On certain days, when the sun is highest and the air feels temperate, I throw open the glass doors and let the house drink in a deep fresh breath of noticeably warmer air. For as long as I can remember I’ve been drawn to the homestead. It may run in my blood as I was born on a commune in Vermont in the seventies. I have no memories of those days except those forged by looking at old photographs, like the one of me as a bald baby snuggled into a carrier resting in a patch of cabbages. Perhaps it was inevitable that living close to the land and growing and collecting its bounties would appeal to me. Even as my parents independently drifted towards more mainstream lifestyles, I watched them pass New England summers tending great gardens full of vegetables and herbs and flowers and I often imagined I would do the same. When I arrived in Mirukashi I tried to garden in the hard, red clay earth to little avail and so instead turned my attention to the small orchard behind Kuniko’s house with 12 Japanese plum trees alongside a few citrus trees. A lemon tree offered thick, gnarly skinned sour yellow fruits until we lost it one winter to the weight of heavy snow that broke its branches and hungry boars that unearthed the roots in their search for grubs.
In a zealous effort to expand beyond the orchard I planted too many saplings around the property, often at an unreasonably close proximity. I have moved so many trees so many times that I have, at times, lost track of them. When I would occasionally rediscover one it was like running into a long lost friend. The nashi pear tree offers delicate white flowers in spring and after many years the persimmon has finally started bearing fruit while the yuzu, sudachi, and kabosu give us a steady offering of charming citruses for flavoring soups and vegetables and fatty winter fish. I love to visit the orchard, if for no other reason than to take stock and measure the state of things. Today the pink skins of plump buds are splitting and the first handful of ume blossoms have opened. Thick rows of petit daffodils are waking and furry silver catkins line the branches of a pussy willow shrub. I’ll gather a few stems of each to take up the hill. It’s been so long since we had fresh arrangements in the house.
The daidai trees are still dotted with a few orange orbs. While much of nature’s bounty is fleeting, the daidai trees are somewhat forgiving. The name itself means across generations and if left unpicked its fruit does not easily fall. These trees were planted for the sour juice squeezed from their unripe green fruits in early winter to use in ponzu, a dressing made of their juice mixed with soy and stock. But there is only so much ponzu one requires and inevitably many remain on the tree and ripen. Takashi is of the mind that once they turn orange they are uselessly sweet.
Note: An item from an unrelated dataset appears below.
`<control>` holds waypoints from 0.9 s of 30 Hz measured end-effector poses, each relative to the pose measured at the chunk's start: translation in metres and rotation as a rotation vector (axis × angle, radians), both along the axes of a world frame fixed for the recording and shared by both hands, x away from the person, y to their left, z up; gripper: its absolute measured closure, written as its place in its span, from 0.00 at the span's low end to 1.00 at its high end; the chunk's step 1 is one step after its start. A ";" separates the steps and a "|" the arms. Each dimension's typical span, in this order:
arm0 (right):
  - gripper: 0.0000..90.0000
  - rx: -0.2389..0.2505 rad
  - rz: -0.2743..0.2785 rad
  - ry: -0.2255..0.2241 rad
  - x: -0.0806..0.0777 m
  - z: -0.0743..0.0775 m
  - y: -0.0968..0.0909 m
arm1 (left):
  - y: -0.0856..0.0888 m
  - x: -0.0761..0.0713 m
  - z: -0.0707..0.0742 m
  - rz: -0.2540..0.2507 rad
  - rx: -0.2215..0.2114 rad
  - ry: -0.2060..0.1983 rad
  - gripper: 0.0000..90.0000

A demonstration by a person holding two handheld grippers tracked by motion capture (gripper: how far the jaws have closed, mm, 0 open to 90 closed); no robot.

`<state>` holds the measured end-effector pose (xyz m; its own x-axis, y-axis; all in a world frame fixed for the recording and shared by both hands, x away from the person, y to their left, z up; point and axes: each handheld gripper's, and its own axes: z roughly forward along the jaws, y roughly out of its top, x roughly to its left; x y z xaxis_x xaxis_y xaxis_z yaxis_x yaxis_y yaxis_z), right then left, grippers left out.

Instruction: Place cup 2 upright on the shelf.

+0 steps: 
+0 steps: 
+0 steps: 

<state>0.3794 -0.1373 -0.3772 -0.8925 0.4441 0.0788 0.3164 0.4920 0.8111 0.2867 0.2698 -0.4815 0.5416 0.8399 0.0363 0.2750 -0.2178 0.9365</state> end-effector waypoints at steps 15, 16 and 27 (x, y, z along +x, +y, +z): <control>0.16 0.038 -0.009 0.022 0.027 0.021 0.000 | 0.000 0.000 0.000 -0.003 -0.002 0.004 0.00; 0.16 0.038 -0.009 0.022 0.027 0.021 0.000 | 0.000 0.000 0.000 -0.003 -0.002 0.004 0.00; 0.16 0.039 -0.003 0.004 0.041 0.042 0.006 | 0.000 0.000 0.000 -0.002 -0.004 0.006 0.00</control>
But being bitter oranges by nature, they only sweeten to a point. They are a cheerful sight on winter days, the bright orange globes huddled under snow capped glossy green leaves. Daidai is simply another name for Seville and in late winter I’ll gather as many as I can and spend a day or two making marmalade from their thick rinds. But as winter withers and a few fruits remain, the trees look somewhat burdened, as though encumbered by the reminder of winter against the buds, blossoms, and warmer air, emerging markers of spring bursting forth all around.
Mottainai, says Kuniko, looking at the trees. It is her refrain, repeated often, a word and concept that eludes precise translation. It is a phrase imbued with context and emotion far beyond its denotation. To utter mottainai is to lament a perceived waste of valuable resources, tangible or intangible. A girl in war who came of age during the reconstruction of a nation, the notion of mottainai courses through her veins. I imagine my grandmother, a daughter of the great depression, would understand this feeling well, but my generation just does not grasp the notion of scarcity and value with the same acuity. How many times has Kuniko schooled me when I questioned the worth of her drawer full of vintage wine corks and pencil stubs dating back decades. This is why I can buy nice things, she says, wearing a cashmere sweater bought before I was born. She scolds me with wise truths: waste not, want not; a penny saved is a penny earned.
And so with heavy legs, an aching back, and clippers in her hand, she’ll trudge into the orchard one morning propelled by the spirit of mottainai and cut as many daidai as she can reach. I’ll pass by and note the citrusy aroma wafting from her kitchen vent and wonder what she’s up to this year. Some years she makes her own version of marmalade or jam. Other years she’ll preserve the juice with salt to use in cooking and candy the peels for an afternoon treat to have with tea.
Living in the country brings us close to the source, to the crops that feed us at the mercy of natural systems. Measuring the annual cycle in our orchard, and in the fields in the valley below, I see how precarious it all is. As with our lemon tree, too much snow breaks branches and pushes wild boars to desperation while too little brings spring draught and dry stream beds. Without rain tender leaves curl and wither while a deluge could flood a field and rot the roots. I marvel at the perilous balance that determines what survives and what thrives and have come to better understand mottainai as a visceral apprehension that abundance cannot be taken for granted.